-- Exercise --
For each line of the material, write out an exact copy.

-- Recorded data --
_ _ _ _ _
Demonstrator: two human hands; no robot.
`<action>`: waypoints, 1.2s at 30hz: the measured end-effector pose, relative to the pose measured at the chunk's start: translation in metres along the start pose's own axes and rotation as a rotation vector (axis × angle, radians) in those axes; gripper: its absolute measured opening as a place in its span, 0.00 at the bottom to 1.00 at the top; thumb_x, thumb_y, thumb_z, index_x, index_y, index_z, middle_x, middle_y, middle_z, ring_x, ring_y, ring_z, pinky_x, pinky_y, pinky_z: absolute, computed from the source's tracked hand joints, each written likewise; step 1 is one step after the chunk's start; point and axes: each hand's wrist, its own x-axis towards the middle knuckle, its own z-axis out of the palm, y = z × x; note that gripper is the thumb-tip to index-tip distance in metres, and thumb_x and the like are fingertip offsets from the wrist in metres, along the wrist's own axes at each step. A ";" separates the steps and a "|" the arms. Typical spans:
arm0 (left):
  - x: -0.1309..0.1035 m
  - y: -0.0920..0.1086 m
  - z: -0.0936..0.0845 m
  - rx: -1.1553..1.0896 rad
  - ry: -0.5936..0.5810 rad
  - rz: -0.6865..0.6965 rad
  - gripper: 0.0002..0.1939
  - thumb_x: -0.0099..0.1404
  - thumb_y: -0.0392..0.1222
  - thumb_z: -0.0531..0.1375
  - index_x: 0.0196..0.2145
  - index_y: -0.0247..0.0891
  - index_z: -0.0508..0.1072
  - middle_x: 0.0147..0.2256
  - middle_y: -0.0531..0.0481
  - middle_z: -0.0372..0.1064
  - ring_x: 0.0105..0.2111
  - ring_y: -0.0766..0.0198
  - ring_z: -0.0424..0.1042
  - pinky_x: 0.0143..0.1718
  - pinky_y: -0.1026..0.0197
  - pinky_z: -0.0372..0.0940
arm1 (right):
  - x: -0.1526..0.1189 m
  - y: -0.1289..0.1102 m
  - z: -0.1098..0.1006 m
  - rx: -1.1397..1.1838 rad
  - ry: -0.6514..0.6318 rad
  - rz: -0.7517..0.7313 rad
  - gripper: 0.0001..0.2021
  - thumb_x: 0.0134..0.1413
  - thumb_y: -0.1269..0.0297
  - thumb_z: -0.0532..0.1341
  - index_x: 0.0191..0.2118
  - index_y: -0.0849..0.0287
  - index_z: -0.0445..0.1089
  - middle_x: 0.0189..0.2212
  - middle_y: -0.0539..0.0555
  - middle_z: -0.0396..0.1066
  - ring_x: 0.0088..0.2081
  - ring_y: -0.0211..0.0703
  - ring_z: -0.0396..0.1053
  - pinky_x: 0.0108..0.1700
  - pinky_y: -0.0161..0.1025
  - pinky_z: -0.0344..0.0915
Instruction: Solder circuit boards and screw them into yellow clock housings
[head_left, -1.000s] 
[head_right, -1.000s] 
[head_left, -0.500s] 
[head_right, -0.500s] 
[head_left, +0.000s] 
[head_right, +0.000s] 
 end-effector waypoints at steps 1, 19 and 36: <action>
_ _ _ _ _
-- Answer for the task --
Demonstrator: two human hands; no robot.
`<action>`: waypoints, 1.2s at 30hz: the measured end-effector pose, relative to the pose measured at the chunk's start: translation in metres along the start pose's own axes and rotation as a rotation vector (axis × angle, radians) in those axes; gripper: its absolute measured opening as a place in its span, 0.00 at the bottom to 1.00 at the top; thumb_x, thumb_y, thumb_z, index_x, index_y, index_z, middle_x, middle_y, middle_z, ring_x, ring_y, ring_z, pinky_x, pinky_y, pinky_z: absolute, computed from the source's tracked hand joints, each written likewise; step 1 is one step after the chunk's start; point and axes: each hand's wrist, its own x-axis towards the middle knuckle, its own z-axis out of the palm, y = z × x; note that gripper is the thumb-tip to index-tip distance in metres, and thumb_x and the like are fingertip offsets from the wrist in metres, along the wrist's own axes at each step. A ";" separates the steps and a "|" the arms. Typical spans:
arm0 (left):
  - x: -0.1309..0.1035 m
  - y: -0.0920..0.1086 m
  - z: -0.0936..0.0845 m
  - rx: -1.1553..1.0896 rad
  - ry: -0.5936..0.5810 rad
  - rz: -0.6865..0.6965 rad
  - gripper: 0.0002..0.1939
  - thumb_x: -0.0099..0.1404
  - thumb_y: -0.0392..0.1222
  - thumb_z: -0.0531..0.1375
  - index_x: 0.0196..0.2145
  - index_y: -0.0247..0.0891
  - index_z: -0.0508..0.1072
  - middle_x: 0.0147..0.2256
  - middle_y: -0.0531..0.0481
  - middle_z: -0.0372..0.1064
  - ring_x: 0.0105..0.2111
  - ring_y: -0.0766..0.0198
  - ring_z: -0.0424..0.1042
  - pinky_x: 0.0143..0.1718
  - pinky_y: -0.1026..0.0197
  - pinky_z: -0.0372..0.0940
arm1 (right):
  - x: -0.1526..0.1189 m
  - y: -0.1289..0.1102 m
  - z: -0.1098..0.1006 m
  - rx: -1.1397..1.1838 rad
  - ry: -0.6514..0.6318 rad
  - rz: -0.7517..0.7313 rad
  - gripper: 0.0001..0.2021
  - thumb_x: 0.0134..0.1413
  - thumb_y: -0.1269..0.0297
  - thumb_z: -0.0532..0.1341
  - index_x: 0.0191..0.2118
  - index_y: -0.0849..0.0287
  - index_z: -0.0445..0.1089
  - middle_x: 0.0189..0.2212
  - middle_y: -0.0539..0.0555
  - middle_z: -0.0396..0.1066
  - ring_x: 0.0088..0.2081
  - ring_y: -0.0211..0.0703
  - ring_z: -0.0396..0.1053
  - pinky_x: 0.0108..0.1700
  - pinky_y: -0.0161..0.1025
  - pinky_z: -0.0344..0.0915
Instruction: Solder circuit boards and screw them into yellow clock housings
[head_left, -1.000s] 
[head_right, -1.000s] 
[head_left, -0.500s] 
[head_right, -0.500s] 
[head_left, +0.000s] 
[head_right, +0.000s] 
 end-effector waypoints at steps 1, 19 and 36: <action>

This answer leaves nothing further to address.